Each line of the data that includes "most" must be copied.

-- -- --

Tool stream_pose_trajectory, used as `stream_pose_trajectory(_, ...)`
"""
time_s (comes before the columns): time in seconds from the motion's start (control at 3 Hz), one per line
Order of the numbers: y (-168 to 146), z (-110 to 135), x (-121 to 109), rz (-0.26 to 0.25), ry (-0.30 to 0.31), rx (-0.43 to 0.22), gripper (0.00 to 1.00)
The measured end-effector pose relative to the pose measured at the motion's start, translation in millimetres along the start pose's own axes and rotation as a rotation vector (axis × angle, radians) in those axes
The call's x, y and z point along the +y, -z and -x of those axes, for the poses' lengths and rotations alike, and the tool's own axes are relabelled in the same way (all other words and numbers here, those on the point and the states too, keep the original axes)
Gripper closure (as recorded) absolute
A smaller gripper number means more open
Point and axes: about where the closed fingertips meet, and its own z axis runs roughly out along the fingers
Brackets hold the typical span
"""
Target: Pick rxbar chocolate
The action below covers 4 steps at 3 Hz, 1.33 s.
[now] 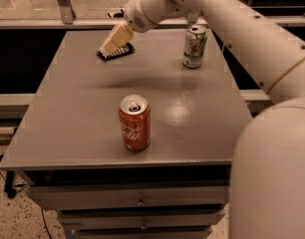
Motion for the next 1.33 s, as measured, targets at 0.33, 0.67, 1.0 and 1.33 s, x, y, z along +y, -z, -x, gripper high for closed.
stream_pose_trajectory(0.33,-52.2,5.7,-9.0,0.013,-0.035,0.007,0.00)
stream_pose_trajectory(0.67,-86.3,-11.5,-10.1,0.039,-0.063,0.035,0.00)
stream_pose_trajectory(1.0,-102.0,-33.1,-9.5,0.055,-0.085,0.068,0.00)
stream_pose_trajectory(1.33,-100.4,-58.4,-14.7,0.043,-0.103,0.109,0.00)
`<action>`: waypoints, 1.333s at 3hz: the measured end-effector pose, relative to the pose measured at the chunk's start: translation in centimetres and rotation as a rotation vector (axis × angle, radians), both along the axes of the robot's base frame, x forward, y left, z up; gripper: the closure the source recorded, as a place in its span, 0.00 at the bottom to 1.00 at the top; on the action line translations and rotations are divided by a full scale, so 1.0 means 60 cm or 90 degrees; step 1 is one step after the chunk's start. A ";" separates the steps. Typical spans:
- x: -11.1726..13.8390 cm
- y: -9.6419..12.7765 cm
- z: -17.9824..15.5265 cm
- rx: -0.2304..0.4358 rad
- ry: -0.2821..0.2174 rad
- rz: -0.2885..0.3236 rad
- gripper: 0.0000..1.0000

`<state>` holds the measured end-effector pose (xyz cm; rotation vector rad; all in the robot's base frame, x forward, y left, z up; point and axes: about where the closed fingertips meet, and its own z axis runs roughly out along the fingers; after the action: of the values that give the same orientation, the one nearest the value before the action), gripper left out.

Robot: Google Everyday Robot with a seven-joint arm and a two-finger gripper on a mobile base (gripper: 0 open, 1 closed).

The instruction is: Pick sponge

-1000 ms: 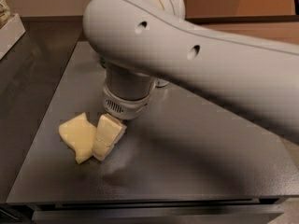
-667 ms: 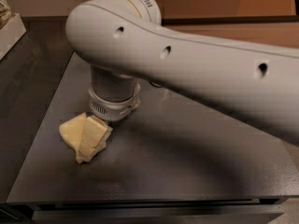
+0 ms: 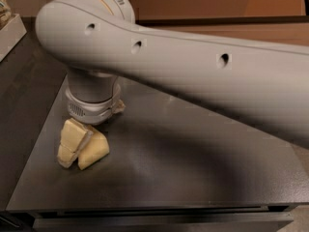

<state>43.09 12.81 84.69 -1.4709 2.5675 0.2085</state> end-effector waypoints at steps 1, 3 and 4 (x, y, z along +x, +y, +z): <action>0.003 0.023 -0.013 -0.006 0.000 0.019 0.00; 0.008 0.038 -0.026 -0.031 -0.012 0.040 0.41; 0.012 0.033 -0.013 -0.033 -0.016 0.045 0.64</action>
Offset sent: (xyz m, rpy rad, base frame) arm 0.0053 0.0326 -0.0236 -0.0506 -0.0107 0.0778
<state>43.83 14.79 83.94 -1.5741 2.5211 0.1335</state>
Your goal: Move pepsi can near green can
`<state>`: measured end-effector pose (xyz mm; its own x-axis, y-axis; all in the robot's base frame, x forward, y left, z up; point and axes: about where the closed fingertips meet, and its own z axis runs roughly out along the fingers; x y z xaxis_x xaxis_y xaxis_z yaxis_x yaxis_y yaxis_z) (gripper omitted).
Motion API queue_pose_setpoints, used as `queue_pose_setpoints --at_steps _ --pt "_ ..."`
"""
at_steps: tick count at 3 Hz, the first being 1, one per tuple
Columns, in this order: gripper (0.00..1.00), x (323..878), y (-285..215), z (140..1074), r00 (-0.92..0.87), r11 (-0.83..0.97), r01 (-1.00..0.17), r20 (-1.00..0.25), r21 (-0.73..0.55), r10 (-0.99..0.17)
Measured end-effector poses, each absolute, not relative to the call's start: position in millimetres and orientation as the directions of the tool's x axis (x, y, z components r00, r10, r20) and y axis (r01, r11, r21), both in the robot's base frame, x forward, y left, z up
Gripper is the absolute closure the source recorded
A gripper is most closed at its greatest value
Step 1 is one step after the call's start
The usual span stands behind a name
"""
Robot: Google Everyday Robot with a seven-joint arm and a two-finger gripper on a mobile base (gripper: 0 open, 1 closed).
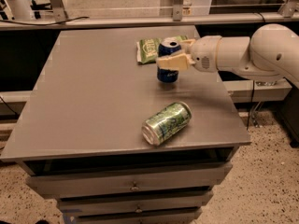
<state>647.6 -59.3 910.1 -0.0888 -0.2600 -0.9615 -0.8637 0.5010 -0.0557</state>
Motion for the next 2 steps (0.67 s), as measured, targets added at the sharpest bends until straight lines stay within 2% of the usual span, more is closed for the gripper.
queue_pose_setpoints --at_steps 2 --pt "1.00 631.5 -108.2 895.3 -0.163 0.580 -0.814 -0.943 -0.037 -0.289"
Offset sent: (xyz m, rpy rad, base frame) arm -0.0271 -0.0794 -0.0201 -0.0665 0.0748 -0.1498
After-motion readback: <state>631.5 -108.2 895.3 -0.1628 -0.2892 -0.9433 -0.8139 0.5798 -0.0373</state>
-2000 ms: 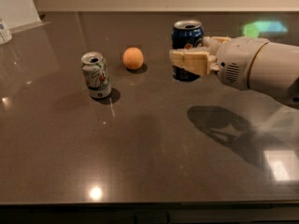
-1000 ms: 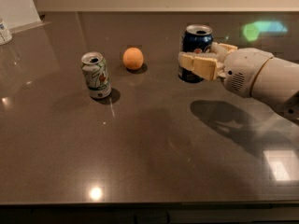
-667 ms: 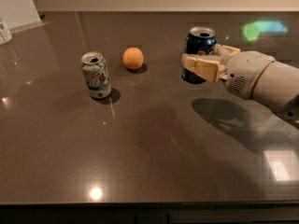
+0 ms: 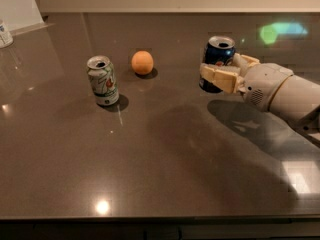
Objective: Place pepsi can upright
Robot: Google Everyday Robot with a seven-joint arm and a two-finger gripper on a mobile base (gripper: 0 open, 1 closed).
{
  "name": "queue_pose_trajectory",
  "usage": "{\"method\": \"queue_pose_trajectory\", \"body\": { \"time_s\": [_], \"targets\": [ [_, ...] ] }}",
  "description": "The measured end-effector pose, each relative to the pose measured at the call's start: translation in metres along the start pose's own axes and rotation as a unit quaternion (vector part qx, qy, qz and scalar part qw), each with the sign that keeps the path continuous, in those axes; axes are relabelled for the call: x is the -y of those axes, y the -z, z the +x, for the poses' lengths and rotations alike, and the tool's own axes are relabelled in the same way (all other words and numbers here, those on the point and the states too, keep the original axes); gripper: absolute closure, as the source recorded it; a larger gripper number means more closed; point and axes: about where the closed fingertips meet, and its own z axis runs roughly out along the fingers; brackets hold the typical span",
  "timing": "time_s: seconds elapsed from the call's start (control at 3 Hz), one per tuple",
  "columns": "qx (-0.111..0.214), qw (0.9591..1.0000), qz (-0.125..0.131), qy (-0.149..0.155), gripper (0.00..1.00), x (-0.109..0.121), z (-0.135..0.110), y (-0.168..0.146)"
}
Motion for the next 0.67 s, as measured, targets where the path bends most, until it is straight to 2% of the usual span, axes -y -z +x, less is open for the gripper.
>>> {"method": "queue_pose_trajectory", "body": {
  "time_s": [0.67],
  "targets": [
    [-0.005,0.9998,-0.02,-0.001,1.0,-0.0183,-0.0191,-0.0009]
  ]
}}
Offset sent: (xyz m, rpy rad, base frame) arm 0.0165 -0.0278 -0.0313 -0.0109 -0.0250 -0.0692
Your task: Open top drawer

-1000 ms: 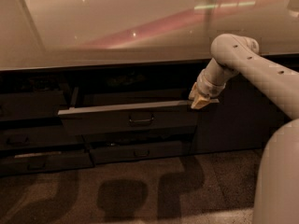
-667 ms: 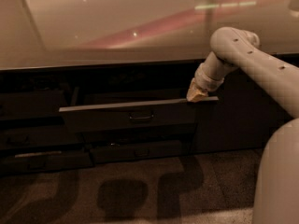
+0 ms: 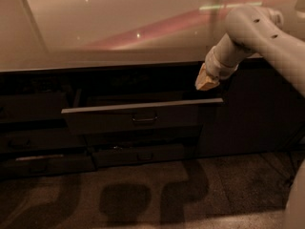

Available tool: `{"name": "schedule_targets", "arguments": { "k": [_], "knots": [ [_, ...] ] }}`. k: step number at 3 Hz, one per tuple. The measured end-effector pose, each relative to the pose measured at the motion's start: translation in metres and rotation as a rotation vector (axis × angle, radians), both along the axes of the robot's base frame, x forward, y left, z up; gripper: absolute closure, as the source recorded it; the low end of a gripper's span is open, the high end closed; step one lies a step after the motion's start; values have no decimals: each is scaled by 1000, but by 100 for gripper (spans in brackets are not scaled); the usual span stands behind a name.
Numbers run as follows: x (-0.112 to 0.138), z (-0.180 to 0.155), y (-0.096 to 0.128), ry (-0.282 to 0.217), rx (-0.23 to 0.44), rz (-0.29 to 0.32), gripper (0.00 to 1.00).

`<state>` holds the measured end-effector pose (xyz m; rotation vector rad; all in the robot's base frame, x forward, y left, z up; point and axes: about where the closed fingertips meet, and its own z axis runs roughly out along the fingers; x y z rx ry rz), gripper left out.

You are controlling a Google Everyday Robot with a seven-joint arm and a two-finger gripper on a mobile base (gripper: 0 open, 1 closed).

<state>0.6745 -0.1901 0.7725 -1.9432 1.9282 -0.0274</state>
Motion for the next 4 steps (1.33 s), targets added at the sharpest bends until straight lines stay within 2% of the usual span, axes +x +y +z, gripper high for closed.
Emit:
{"name": "schedule_targets", "arguments": {
  "k": [1,2,3,4],
  "knots": [
    [-1,5,0,-7,-1,0,100],
    [-2,0,5,-37,-32,17,100],
    [-16,20,0,-167,-109,47,100],
    [-21,7,18,-334,-137,106,100]
  ]
}}
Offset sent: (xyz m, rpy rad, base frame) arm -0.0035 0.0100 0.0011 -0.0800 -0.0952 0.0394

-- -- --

OUTPUT FOR THIS EXERCISE ▸
A gripper is most closed at its greatest value
Motion for the next 0.67 s, as measured, targets where the path bends most, until it is straight to 2% of the usual span, axes -y -z +x, less is open for the gripper.

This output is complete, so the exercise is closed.